The fact that Flutter originally comes from the mobile space also has advantages for embedded. New developments in the mobile space are immediately available for embedded, e.g. the new Material 3 design (that's not completely implemented yet though). In addition, Flutter uses the BSD 3-Clause license, which is similar to the MIT license and thus very permissive.

Flutter is popular and the trend is upward: currently about 500,000 users use the SDK monthly. With this number of users, it naturally has an active ecosystem, with many externally developed packages. However, the fact that Flutter is mainly developed by Google is a concern for many embedded developers. Google projects come to a very sudden end in some cases, and embedded products are often designed for long cycles. Of course, the Flutter team is doing its best to put these concerns into perspective. Personally, I think a premature end is actually rather unlikely, as Google is already far too deeply involved at this point.

Furthermore, the embedded area still has some special requirements that have not yet been addressed in Flutter, and in fact Google is not very interested in Flutter working well on Linux embedded. All Flutter engine embedders that are suitable for Linux embedded are developed externally. The omnivalent flutter tool also works only very limitedly with embedded devices (via a feature called "custom-devices", which I developed), though at least the main features like hot-reload, hot-restart and the Flutter devtool work. Plugins that contain native C/C++ code, for example, do not work with the tool yet. (These currently have to be written directly into the embedder) It is worth mentioning, however, that Sony is developing its own Flutter tool that can do just that.

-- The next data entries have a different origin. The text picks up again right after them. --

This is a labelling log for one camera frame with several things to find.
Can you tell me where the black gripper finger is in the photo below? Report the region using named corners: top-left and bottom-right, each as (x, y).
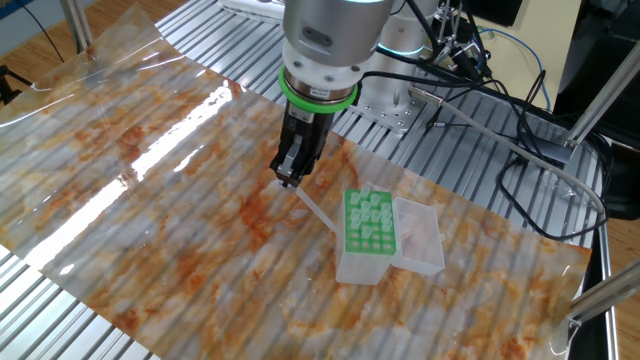
top-left (294, 142), bottom-right (318, 188)
top-left (269, 137), bottom-right (305, 189)

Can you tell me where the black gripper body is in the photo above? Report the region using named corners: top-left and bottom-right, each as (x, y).
top-left (277, 104), bottom-right (335, 161)

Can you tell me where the clear plastic pipette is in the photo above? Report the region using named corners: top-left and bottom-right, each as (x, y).
top-left (283, 182), bottom-right (340, 236)

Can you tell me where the green pipette tip rack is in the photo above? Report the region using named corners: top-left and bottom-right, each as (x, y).
top-left (342, 187), bottom-right (399, 257)

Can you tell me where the translucent pipette tip box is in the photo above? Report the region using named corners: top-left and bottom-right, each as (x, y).
top-left (334, 188), bottom-right (447, 287)

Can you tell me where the orange marble pattern mat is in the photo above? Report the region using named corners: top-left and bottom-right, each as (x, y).
top-left (0, 4), bottom-right (594, 360)

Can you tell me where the metal clamp stand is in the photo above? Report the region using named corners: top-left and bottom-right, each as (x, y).
top-left (428, 0), bottom-right (494, 74)

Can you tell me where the black device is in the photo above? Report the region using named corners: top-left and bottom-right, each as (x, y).
top-left (462, 0), bottom-right (524, 27)

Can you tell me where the beige board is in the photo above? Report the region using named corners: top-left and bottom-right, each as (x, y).
top-left (469, 0), bottom-right (584, 111)

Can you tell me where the black tripod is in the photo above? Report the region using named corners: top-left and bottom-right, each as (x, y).
top-left (0, 64), bottom-right (34, 107)

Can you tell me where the black computer monitor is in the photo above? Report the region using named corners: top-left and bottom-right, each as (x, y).
top-left (552, 0), bottom-right (640, 221)

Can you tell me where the green wrist adapter ring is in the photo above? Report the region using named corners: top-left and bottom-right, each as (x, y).
top-left (277, 65), bottom-right (360, 115)

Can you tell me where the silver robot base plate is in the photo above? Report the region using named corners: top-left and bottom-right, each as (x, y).
top-left (349, 84), bottom-right (437, 135)

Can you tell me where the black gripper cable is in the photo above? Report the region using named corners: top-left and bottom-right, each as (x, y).
top-left (357, 68), bottom-right (501, 94)

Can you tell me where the black camera cable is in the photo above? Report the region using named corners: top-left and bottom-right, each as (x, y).
top-left (403, 0), bottom-right (445, 55)

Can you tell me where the black looped cable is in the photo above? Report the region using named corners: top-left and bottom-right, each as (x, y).
top-left (497, 155), bottom-right (609, 242)

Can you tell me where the grey hose cable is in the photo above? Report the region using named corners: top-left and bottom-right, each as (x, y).
top-left (408, 84), bottom-right (609, 219)

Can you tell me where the blue cable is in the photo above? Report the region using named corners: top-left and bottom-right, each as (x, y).
top-left (472, 27), bottom-right (552, 112)

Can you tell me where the aluminium frame post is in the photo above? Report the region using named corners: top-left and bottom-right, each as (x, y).
top-left (563, 39), bottom-right (640, 152)
top-left (59, 0), bottom-right (94, 54)
top-left (567, 259), bottom-right (640, 327)

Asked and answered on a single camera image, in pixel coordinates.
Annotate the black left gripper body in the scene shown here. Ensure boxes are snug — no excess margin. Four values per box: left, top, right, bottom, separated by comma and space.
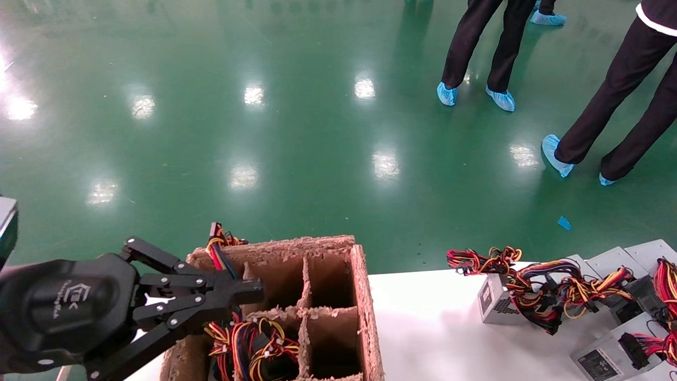
0, 254, 147, 374

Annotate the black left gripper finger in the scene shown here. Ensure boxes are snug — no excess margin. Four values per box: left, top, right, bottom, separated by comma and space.
123, 237, 265, 296
87, 295, 249, 381

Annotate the silver power supply with cables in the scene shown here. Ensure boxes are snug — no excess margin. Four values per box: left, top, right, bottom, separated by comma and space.
561, 247, 670, 326
627, 239, 677, 323
570, 312, 677, 381
447, 246, 588, 337

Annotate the brown cardboard divider box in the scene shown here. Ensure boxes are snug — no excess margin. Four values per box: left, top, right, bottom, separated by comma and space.
161, 234, 385, 381

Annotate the person with white-trimmed dark top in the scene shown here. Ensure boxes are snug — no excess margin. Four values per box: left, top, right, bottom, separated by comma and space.
554, 0, 677, 182

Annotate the red blue cable bundle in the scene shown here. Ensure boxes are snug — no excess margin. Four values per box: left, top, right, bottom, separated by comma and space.
206, 222, 249, 279

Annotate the multicolour power supply cable bundle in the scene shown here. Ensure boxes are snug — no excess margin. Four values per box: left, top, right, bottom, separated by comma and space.
205, 316, 301, 381

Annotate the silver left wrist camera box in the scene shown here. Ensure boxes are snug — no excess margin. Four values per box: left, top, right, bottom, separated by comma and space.
0, 196, 21, 273

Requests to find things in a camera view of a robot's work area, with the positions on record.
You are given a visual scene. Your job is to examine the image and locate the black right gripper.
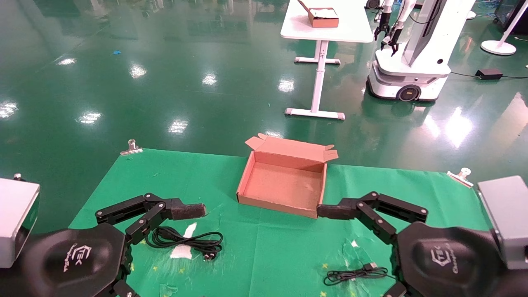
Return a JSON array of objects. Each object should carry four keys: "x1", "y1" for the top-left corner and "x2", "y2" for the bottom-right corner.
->
[{"x1": 316, "y1": 191, "x2": 509, "y2": 297}]

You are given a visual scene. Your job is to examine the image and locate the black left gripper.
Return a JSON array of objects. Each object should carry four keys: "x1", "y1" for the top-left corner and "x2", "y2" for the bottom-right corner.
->
[{"x1": 19, "y1": 193, "x2": 207, "y2": 297}]

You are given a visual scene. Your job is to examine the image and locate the black power cable with plug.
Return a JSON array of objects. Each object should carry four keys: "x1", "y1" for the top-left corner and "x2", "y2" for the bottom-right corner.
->
[{"x1": 145, "y1": 226, "x2": 224, "y2": 262}]

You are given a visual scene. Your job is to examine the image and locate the open brown cardboard box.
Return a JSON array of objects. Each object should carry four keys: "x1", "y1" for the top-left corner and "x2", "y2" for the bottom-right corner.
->
[{"x1": 236, "y1": 133, "x2": 339, "y2": 219}]

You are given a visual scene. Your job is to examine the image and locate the small brown cardboard box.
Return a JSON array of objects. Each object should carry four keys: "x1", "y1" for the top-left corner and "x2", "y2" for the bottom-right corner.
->
[{"x1": 297, "y1": 0, "x2": 340, "y2": 28}]

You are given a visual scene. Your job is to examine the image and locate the metal cloth clamp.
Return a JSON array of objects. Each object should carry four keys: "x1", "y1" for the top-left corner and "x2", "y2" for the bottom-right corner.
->
[
  {"x1": 120, "y1": 139, "x2": 144, "y2": 156},
  {"x1": 447, "y1": 167, "x2": 474, "y2": 189}
]

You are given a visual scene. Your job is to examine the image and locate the green table cloth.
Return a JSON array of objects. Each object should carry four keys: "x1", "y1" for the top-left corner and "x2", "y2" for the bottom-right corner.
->
[{"x1": 68, "y1": 148, "x2": 493, "y2": 297}]

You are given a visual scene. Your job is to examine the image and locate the white wheeled background robot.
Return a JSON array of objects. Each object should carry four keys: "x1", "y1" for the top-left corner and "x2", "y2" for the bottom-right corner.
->
[{"x1": 366, "y1": 0, "x2": 477, "y2": 102}]

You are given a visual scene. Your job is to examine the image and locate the black power adapter brick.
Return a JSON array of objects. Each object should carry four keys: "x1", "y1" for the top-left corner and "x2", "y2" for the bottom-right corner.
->
[{"x1": 475, "y1": 68, "x2": 504, "y2": 81}]

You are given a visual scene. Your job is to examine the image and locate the black background robot gripper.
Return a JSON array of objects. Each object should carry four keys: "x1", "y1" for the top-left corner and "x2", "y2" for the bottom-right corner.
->
[
  {"x1": 374, "y1": 12, "x2": 391, "y2": 41},
  {"x1": 381, "y1": 24, "x2": 403, "y2": 57}
]

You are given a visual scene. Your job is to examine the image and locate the white table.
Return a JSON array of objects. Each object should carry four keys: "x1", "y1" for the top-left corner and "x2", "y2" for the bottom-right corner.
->
[{"x1": 280, "y1": 0, "x2": 375, "y2": 120}]

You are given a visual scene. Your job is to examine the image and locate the white floor stand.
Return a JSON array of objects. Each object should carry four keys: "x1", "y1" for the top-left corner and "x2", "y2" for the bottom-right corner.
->
[{"x1": 480, "y1": 0, "x2": 528, "y2": 56}]

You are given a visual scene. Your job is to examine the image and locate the thin black USB cable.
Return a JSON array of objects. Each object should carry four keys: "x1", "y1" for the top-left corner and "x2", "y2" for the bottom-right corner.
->
[{"x1": 323, "y1": 262, "x2": 397, "y2": 286}]

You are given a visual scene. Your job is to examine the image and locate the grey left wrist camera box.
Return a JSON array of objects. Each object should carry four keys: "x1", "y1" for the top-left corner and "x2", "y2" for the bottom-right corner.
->
[{"x1": 0, "y1": 178, "x2": 41, "y2": 269}]

Overall, it can also be said that integration with native code in Flutter is generally rather laborious. The "official" way to let native code communicate with Dart code is via message passing (so-called platform channels). This message passing requires some boilerplate code. A remedy can be codegen packages, or instead, communication via foreign function interface. Nevertheless, since the plugin API is provided by the embedder, as mentioned above, and not by the engine, native code must sometimes be adapted individually for each embedder.